**EXERCISE REQUIREMENTS**
Copy each line below holding "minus".

**EXTRACTED ENTRIES**
▶

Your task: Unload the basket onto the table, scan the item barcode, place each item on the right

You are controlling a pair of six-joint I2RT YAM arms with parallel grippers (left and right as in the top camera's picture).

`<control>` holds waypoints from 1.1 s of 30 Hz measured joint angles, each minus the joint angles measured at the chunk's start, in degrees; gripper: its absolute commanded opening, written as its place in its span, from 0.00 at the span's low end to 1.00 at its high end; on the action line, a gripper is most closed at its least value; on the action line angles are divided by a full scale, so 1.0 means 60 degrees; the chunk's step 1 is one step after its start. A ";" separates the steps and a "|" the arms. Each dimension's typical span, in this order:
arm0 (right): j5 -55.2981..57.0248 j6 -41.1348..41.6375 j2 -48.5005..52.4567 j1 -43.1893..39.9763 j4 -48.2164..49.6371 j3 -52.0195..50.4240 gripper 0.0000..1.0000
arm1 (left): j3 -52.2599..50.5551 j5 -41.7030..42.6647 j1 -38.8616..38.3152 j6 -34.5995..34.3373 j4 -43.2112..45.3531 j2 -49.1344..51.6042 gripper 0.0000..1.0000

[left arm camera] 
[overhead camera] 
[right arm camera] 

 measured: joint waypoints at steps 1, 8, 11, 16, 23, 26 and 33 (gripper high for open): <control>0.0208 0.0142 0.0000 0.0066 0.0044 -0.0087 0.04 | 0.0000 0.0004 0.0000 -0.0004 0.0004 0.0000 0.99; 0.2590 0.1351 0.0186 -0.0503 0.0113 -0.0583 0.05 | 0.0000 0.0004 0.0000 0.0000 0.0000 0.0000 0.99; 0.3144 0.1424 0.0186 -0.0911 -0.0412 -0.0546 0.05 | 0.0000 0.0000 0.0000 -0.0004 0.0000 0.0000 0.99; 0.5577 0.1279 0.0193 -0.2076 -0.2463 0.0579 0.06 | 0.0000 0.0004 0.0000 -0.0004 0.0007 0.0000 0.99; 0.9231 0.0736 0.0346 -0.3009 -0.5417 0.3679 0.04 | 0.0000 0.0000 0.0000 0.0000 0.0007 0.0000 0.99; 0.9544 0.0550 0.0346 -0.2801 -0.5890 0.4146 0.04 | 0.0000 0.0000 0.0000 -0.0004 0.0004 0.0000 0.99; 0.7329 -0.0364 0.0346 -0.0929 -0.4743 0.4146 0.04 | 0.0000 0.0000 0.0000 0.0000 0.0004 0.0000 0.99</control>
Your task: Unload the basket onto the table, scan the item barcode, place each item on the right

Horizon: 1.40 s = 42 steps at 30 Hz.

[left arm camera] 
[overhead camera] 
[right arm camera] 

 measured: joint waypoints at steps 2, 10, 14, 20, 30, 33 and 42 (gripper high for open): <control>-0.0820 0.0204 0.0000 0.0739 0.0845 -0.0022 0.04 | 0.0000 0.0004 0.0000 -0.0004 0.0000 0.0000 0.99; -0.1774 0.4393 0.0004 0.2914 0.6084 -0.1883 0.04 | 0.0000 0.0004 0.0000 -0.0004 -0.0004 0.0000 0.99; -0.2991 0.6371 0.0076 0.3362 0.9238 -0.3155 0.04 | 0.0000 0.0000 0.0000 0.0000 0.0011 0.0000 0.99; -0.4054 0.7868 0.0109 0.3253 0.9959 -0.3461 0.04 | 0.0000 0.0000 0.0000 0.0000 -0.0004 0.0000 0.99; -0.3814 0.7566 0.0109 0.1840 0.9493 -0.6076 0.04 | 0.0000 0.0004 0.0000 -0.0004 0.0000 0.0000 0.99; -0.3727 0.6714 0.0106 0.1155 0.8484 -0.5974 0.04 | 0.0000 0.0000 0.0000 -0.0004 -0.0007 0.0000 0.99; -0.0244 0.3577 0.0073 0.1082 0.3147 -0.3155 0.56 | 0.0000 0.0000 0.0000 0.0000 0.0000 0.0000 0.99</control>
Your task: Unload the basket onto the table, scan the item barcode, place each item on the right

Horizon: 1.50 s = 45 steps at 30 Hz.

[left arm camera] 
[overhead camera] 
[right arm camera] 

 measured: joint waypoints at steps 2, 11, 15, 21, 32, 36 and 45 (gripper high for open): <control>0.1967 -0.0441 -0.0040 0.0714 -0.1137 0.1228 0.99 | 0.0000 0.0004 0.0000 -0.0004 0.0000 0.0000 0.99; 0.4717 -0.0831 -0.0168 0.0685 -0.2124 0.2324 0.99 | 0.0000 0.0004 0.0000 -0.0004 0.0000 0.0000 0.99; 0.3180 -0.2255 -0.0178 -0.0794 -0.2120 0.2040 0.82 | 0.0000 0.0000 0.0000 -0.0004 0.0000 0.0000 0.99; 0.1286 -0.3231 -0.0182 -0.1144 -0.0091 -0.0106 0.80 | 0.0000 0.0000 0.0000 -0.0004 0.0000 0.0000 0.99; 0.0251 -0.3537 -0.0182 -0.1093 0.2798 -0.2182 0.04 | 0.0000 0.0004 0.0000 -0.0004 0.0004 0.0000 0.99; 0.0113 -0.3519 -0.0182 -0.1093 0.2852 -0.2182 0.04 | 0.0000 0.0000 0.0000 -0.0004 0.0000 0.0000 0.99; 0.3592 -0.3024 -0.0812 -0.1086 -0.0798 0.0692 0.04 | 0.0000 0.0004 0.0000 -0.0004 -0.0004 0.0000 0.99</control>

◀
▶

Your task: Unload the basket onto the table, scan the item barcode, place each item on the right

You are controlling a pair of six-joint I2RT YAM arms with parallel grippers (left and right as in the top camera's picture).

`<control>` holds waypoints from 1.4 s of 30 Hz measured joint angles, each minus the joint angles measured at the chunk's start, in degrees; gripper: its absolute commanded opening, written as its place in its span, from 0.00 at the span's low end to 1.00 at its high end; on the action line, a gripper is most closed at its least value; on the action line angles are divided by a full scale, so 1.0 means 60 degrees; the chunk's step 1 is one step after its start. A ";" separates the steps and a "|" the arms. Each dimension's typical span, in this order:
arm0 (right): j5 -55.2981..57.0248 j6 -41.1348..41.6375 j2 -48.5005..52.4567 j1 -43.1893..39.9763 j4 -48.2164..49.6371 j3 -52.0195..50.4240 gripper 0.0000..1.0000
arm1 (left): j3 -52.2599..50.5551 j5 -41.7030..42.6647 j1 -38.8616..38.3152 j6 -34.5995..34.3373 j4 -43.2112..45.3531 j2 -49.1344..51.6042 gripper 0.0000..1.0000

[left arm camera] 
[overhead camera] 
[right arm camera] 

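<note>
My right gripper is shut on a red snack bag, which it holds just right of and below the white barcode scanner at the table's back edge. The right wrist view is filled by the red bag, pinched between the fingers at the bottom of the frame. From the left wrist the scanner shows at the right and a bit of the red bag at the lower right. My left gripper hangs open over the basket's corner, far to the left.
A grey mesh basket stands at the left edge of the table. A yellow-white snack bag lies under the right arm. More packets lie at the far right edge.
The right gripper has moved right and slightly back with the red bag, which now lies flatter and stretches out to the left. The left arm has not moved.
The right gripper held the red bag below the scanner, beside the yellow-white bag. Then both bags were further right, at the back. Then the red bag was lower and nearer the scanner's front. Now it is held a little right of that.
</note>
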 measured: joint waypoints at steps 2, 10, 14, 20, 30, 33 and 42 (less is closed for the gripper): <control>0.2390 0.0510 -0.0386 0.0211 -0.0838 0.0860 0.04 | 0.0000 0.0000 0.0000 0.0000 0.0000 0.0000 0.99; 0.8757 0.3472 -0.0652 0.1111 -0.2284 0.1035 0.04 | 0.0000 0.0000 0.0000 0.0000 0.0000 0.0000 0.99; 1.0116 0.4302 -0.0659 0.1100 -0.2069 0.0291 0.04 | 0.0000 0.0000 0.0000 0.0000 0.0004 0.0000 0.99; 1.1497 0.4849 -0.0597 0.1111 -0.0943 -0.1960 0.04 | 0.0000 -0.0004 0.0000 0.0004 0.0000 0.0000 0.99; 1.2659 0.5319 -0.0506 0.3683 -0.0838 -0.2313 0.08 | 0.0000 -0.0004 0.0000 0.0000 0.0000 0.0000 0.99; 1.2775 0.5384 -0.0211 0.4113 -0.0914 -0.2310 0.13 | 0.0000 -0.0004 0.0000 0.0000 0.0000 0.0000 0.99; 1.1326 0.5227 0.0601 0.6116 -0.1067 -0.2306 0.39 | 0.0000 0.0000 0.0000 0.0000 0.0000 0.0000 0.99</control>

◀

**EXERCISE RESPONSE**
`<control>` holds waypoints from 1.1 s of 30 Hz measured joint angles, each minus the joint angles measured at the chunk's start, in degrees; gripper: its absolute commanded opening, written as its place in its span, from 0.00 at the span's low end to 1.00 at its high end; on the action line, a gripper is most closed at its least value; on the action line angles are divided by a full scale, so 1.0 means 60 degrees; the chunk's step 1 is one step after its start. A ";" separates the steps and a "|" the arms. Each dimension's typical span, in this order:
`<control>` holds waypoints from 1.4 s of 30 Hz measured joint angles, each minus the joint angles measured at the chunk's start, in degrees; gripper: its absolute commanded opening, written as its place in its span, from 0.00 at the span's low end to 1.00 at its high end; on the action line, a gripper is most closed at its least value; on the action line angles are divided by a full scale, so 1.0 means 60 degrees; the chunk's step 1 is one step after its start. A ";" separates the steps and a "|" the arms. Each dimension's typical span, in this order:

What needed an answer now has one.